You say there is no way one should comply with being told to give up location control.  Do you have any statistics on how many times that has been done and all that happened was the robbery was completed out of sight of the public?  (I don't and don't have time to pursue that right now)



Zero said:


> This is not simple pre-planed "avoidance" here.  There is no avoidance of the situation, the "response" is using all means, mental, physical, weapons, etc not to be conveyed or to go willingly to crime scene #2.



That's all well and good.  Assuming you prefer death to rape or having to watch a rape of someone you feel you should protect, and assuming that person would prefer death as well.  How do you make sure of that, and that even if you or the other person has said so, at the last minute, faced with death, nobody will change their mind?



Zero said:


> Would be good to have some LEO input/views on this also.



Also some people who have actually been in such situations, or even in sudden confrontations with situations that could/would result in death and had only a few seconds to make their decision, right or wrong?



Zero said:


> Offtheherd - Please explain to me, such as in the horrific example posted by Brian, how you are going to_ avoid_ the altercation - if an assailant or group of men have come up to you with (or without) a knife/gun, etc and are saying "come with us or else"?

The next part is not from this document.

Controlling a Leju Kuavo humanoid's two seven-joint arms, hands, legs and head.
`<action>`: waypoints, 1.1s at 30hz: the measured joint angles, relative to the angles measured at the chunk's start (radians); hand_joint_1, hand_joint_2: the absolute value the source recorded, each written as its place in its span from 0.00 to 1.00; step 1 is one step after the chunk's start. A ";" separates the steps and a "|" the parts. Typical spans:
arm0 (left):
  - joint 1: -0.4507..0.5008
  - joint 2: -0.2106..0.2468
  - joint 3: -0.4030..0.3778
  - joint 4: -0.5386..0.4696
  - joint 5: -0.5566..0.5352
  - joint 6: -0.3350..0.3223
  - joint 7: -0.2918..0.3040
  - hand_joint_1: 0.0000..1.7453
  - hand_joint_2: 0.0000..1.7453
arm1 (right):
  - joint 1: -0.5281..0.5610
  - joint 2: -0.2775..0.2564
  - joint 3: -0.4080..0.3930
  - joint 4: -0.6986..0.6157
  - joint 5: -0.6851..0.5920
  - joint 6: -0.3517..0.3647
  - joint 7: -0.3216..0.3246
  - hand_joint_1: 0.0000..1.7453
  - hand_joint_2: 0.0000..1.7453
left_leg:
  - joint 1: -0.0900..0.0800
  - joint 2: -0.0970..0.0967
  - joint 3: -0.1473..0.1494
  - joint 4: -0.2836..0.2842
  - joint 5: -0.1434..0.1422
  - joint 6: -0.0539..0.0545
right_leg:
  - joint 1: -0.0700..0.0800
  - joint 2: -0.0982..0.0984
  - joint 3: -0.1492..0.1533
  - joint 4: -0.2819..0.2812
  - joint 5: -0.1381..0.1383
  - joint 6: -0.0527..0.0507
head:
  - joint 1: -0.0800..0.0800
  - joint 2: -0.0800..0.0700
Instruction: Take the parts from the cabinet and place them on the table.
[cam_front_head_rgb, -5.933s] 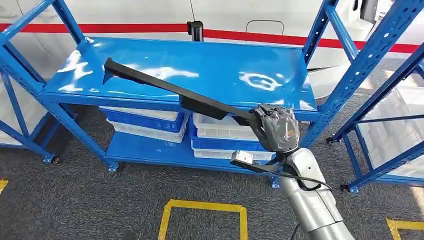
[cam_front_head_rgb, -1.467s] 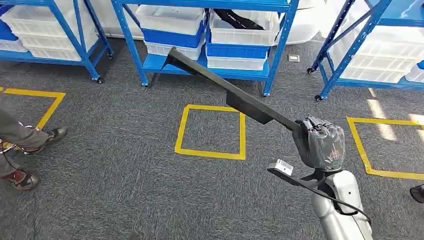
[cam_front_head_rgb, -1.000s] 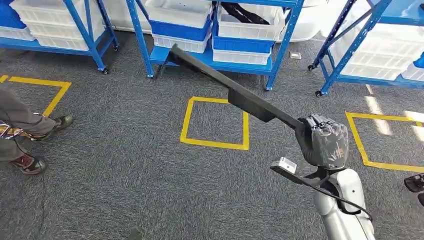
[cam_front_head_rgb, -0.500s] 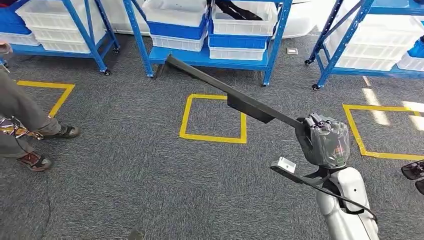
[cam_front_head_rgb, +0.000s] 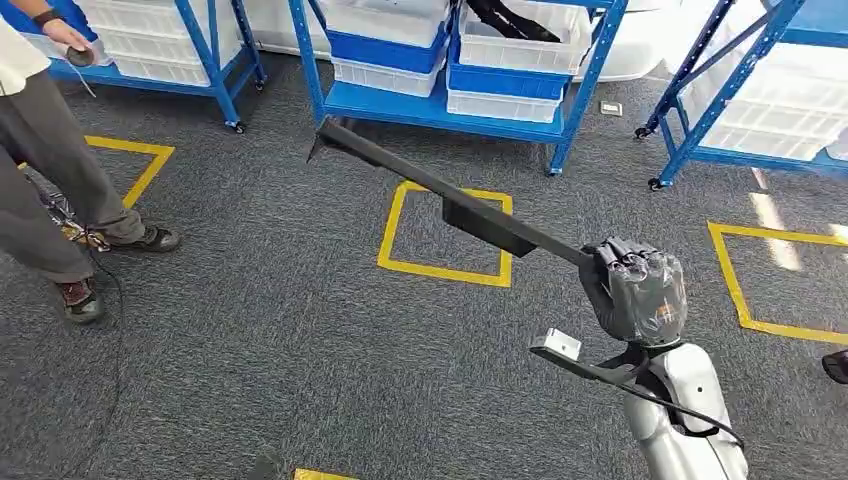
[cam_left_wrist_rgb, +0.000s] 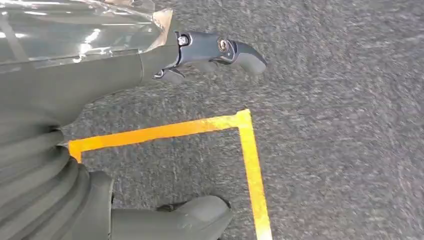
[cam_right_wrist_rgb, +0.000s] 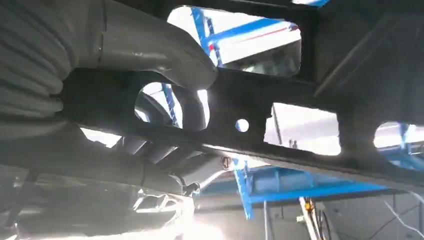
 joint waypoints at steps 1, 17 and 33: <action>0.000 0.002 0.000 0.000 -0.001 0.003 0.003 0.00 1.00 | -0.004 0.003 0.007 0.003 -0.008 0.001 -0.010 0.97 1.00 | 0.001 -0.009 0.000 0.001 0.003 -0.004 | -0.004 0.003 0.042 -0.080 0.035 0.009 | -0.001 0.000; 0.037 0.027 0.019 0.001 0.006 0.049 0.001 0.00 1.00 | -0.120 0.067 0.116 0.110 -0.056 0.016 -0.055 0.97 1.00 | 0.003 0.054 -0.056 0.134 -0.043 -0.052 | 0.006 -0.069 0.114 -0.262 0.108 -0.045 | -0.008 0.000; 0.021 -0.005 0.019 0.001 -0.012 0.044 0.006 0.00 1.00 | -0.123 0.052 0.135 0.111 -0.035 0.008 -0.052 0.97 1.00 | -0.003 -0.051 -0.009 0.008 0.014 -0.007 | -0.005 0.030 0.095 -0.214 0.098 0.012 | 0.003 0.000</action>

As I said, I cannot.  Each terrible situation like was described, depends on all the people involved and what they want to decide at the moment.



Zero said:


> I am all for de-escalation, but in this instance do you really think that route is going to be available?

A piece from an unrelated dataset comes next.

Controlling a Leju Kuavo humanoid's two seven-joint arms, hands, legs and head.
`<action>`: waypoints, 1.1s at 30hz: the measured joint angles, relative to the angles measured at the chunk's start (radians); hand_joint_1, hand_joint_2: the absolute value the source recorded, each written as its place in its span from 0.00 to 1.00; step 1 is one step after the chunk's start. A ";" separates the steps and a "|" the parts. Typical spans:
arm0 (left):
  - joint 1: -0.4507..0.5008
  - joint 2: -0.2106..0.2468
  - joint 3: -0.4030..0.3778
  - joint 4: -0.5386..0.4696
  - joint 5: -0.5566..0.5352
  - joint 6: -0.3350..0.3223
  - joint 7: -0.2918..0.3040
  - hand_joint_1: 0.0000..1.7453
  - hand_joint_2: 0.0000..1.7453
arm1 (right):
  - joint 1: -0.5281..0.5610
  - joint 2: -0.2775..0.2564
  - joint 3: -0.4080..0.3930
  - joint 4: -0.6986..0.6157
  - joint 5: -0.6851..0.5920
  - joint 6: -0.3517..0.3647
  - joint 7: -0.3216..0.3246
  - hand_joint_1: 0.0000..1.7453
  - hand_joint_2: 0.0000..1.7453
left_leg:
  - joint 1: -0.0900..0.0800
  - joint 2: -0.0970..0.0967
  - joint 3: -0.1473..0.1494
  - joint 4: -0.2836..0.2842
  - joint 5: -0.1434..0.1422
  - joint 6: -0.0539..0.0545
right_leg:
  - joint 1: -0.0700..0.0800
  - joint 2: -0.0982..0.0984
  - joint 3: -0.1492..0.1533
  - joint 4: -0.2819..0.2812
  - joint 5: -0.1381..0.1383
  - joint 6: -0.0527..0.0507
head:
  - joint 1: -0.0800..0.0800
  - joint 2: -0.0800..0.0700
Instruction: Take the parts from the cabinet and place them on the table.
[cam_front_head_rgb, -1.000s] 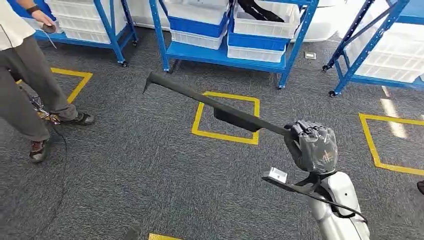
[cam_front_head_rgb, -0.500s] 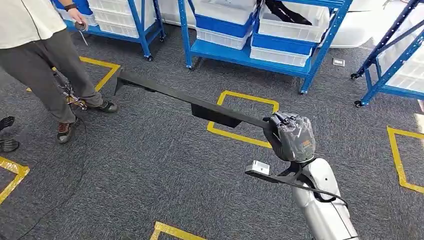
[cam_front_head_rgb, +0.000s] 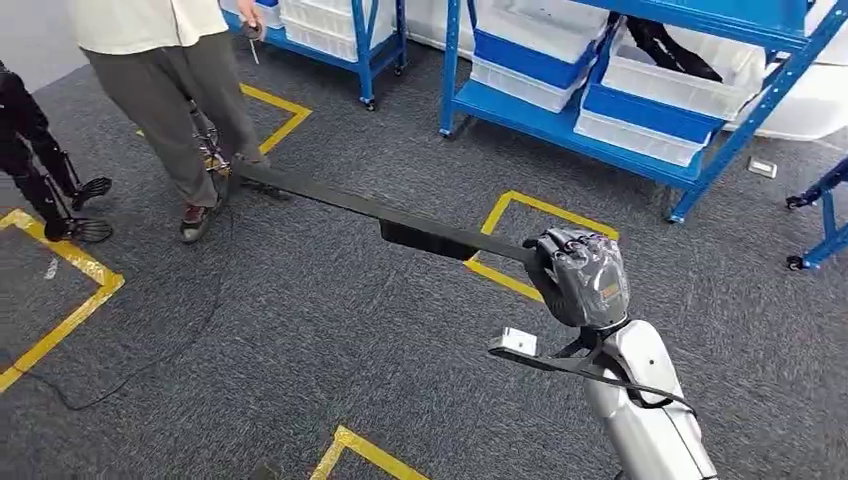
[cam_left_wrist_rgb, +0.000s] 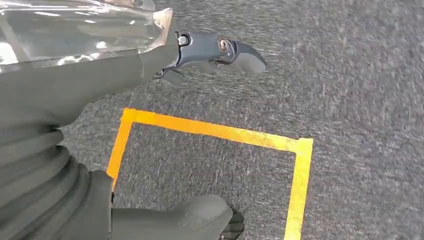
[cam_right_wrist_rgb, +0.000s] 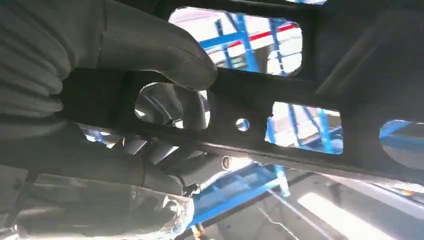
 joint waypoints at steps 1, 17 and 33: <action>0.000 -0.001 0.000 0.000 0.000 0.001 0.004 0.00 1.00 | 0.001 -0.002 0.000 -0.001 0.000 0.001 0.003 0.97 1.00 | -0.002 -0.009 -0.004 0.001 0.003 -0.007 | -0.003 0.037 0.011 -0.036 -0.003 -0.005 | 0.000 0.000; 0.002 0.001 0.000 0.000 -0.021 -0.011 0.017 0.00 1.00 | 0.046 -0.005 0.003 -0.042 0.018 -0.001 0.024 0.97 1.00 | 0.011 0.167 0.021 0.015 -0.041 -0.051 | 0.022 -0.131 0.007 -0.045 0.019 -0.050 | -0.011 0.000; -0.004 -0.003 0.000 0.001 -0.031 -0.010 0.025 0.00 1.00 | 0.048 -0.006 0.003 -0.063 0.027 -0.002 0.034 0.97 1.00 | -0.010 -0.038 -0.014 0.005 0.006 -0.005 | 0.028 0.040 0.017 -0.056 0.010 -0.033 | 0.002 0.000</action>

I could not know until confronted with the situation.  I would be torn up inside if I were the man and that happened.  But I would prefer not to die and my companion be raped anyway.  If I live, I can hope to find them so they can face some kind of justice.



Zero said:


> Other than not complying and seeking to leave their "custody", what are you going to do, are you saying you would get in the back of the van with them in some instances in the hope you or your wife won't be hurt?



Or the hope,(or drive) that I can exact vengeance?  But I cannot know what I would do.  I can only think about it ahead of time and hope I make the right choice, if God forbid, I should ever have to.




Zero said:


> This is all a horrible area so I don't really want to get into it but don't always assume "you" will be the strong one. Maybe the girl who goes through the ordeal first hand can manage/cope better with the aftermath than the boyfriend forced to watch. Maybe he is the one that develops more issues or can't "move on", *hard to say, it ain't always clear cut*...
> 
> A long, long while back I read that there was a period when certain gangs in Mexico were actually targeting couples coming south of the border but that they actually subjected the male to the rape in front of the girl.  Nightmare!! (not saying this in any way worse than female rape of course (!) but what a grim thing!)

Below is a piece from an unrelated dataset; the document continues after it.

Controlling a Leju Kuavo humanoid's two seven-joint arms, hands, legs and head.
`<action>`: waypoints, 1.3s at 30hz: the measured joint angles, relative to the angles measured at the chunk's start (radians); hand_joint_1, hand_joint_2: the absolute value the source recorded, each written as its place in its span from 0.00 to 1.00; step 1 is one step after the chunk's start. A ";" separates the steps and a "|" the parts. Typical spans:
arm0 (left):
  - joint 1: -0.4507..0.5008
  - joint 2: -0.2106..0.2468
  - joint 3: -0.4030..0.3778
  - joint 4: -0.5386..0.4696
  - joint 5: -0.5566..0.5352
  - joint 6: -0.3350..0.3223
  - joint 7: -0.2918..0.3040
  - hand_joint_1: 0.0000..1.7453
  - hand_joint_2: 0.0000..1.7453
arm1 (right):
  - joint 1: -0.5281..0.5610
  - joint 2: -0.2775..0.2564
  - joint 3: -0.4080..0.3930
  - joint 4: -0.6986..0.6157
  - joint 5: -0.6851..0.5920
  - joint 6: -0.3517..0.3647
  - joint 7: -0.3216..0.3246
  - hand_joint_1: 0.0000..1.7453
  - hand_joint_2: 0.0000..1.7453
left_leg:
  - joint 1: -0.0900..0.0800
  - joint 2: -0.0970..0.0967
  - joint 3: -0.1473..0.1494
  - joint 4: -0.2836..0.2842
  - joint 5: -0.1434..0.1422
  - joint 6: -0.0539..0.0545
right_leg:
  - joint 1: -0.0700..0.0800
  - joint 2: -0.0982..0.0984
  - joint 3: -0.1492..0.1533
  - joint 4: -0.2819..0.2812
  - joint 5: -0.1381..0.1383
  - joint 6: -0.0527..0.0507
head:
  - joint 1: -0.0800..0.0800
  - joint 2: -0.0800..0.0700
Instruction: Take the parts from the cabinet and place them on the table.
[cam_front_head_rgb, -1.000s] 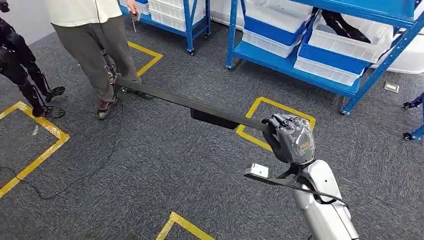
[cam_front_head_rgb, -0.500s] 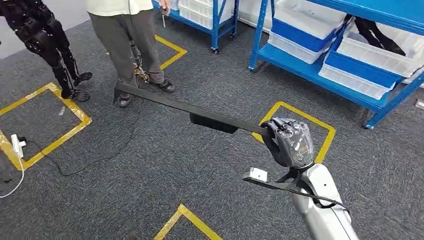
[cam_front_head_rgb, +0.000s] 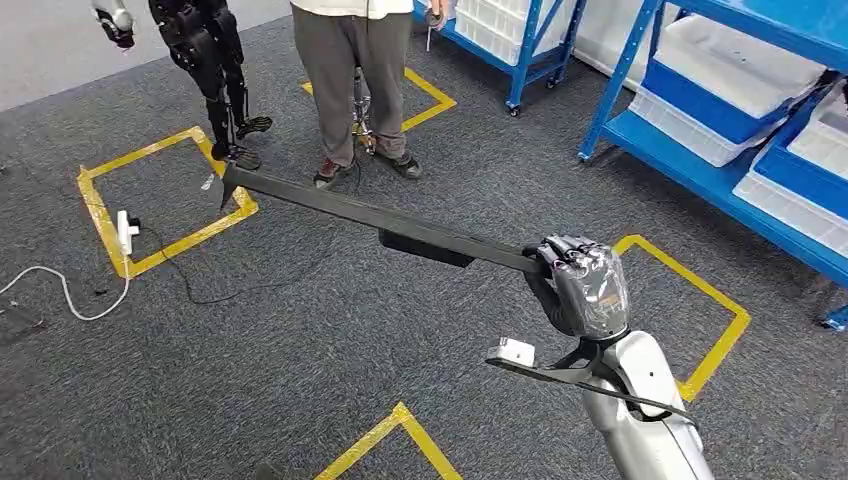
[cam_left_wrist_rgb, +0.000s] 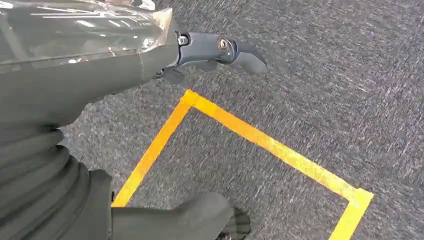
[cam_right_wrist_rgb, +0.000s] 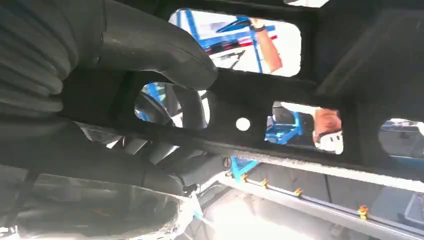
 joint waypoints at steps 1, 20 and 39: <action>0.002 0.000 0.000 0.000 0.000 0.000 0.000 0.00 1.00 | 0.000 0.001 0.000 0.000 0.000 0.000 0.000 0.97 1.00 | 0.003 -0.010 -0.004 -0.001 0.003 -0.004 | 0.005 -0.008 0.005 0.002 0.000 0.000 | -0.002 0.000; 0.001 0.011 0.001 0.000 -0.003 0.006 -0.003 0.00 1.00 | 0.015 0.004 -0.005 -0.010 0.003 -0.004 -0.001 0.97 1.00 | 0.016 0.142 -0.003 0.005 -0.008 0.000 | -0.011 -0.126 0.014 0.035 -0.051 0.024 | 0.007 0.000; 0.006 0.009 0.001 0.000 -0.010 0.011 0.005 0.00 1.00 | 0.006 0.018 -0.003 -0.003 0.006 -0.005 -0.004 0.97 1.00 | 0.012 0.122 -0.163 0.313 -0.147 -0.041 | -0.013 -0.102 -0.001 0.000 0.013 -0.029 | -0.001 0.000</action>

The underlined/bolded was what I have been trying to say all along.  Your second paragraph doesn't sound right, but who knows.  When people decide to violate law and mores, especially sexual mores or law, they can do some pretty bizarre things.  But considering mexican machoism, I still have my doubts.


----------



## Zero (Jul 21, 2015)

oftheherd1 said:


> Perhaps I am the one who expressed myself unclearly.


 It's good we share opinions on such things.  I have my approach and have discussed such matters at length with my partner, you and everyone else willl have their own approach. Your points are all good and I try to answer them below.

...





oftheherd1 said:


> You say there is no way one should comply with being told to give up location control.  Do you have any statistics on how many times that has been done and all that happened was the robbery was completed out of sight of the public?  (I don't and don't have time to pursue that right now)


 This is a very valid point and question, it is very hard to test such things.  That said, from the reading I have done (and I can only hope and assume the police/crime stats they source and draw on are true/correct), the message seems to be that "victims" of crimes committed in public, rather than isolated in the majority fair much better, whereas where victims are isloated, there is a far higher percentage of it ending badly/fatallly.




oftheherd1 said:


> That's all well and good.  Assuming you prefer death to rape or having to watch a rape of someone you feel you should protect, and assuming that person would prefer death as well.  How do you make sure of that, and that even if you or the other person has said so, at the last minute, faced with death, nobody will change their mind?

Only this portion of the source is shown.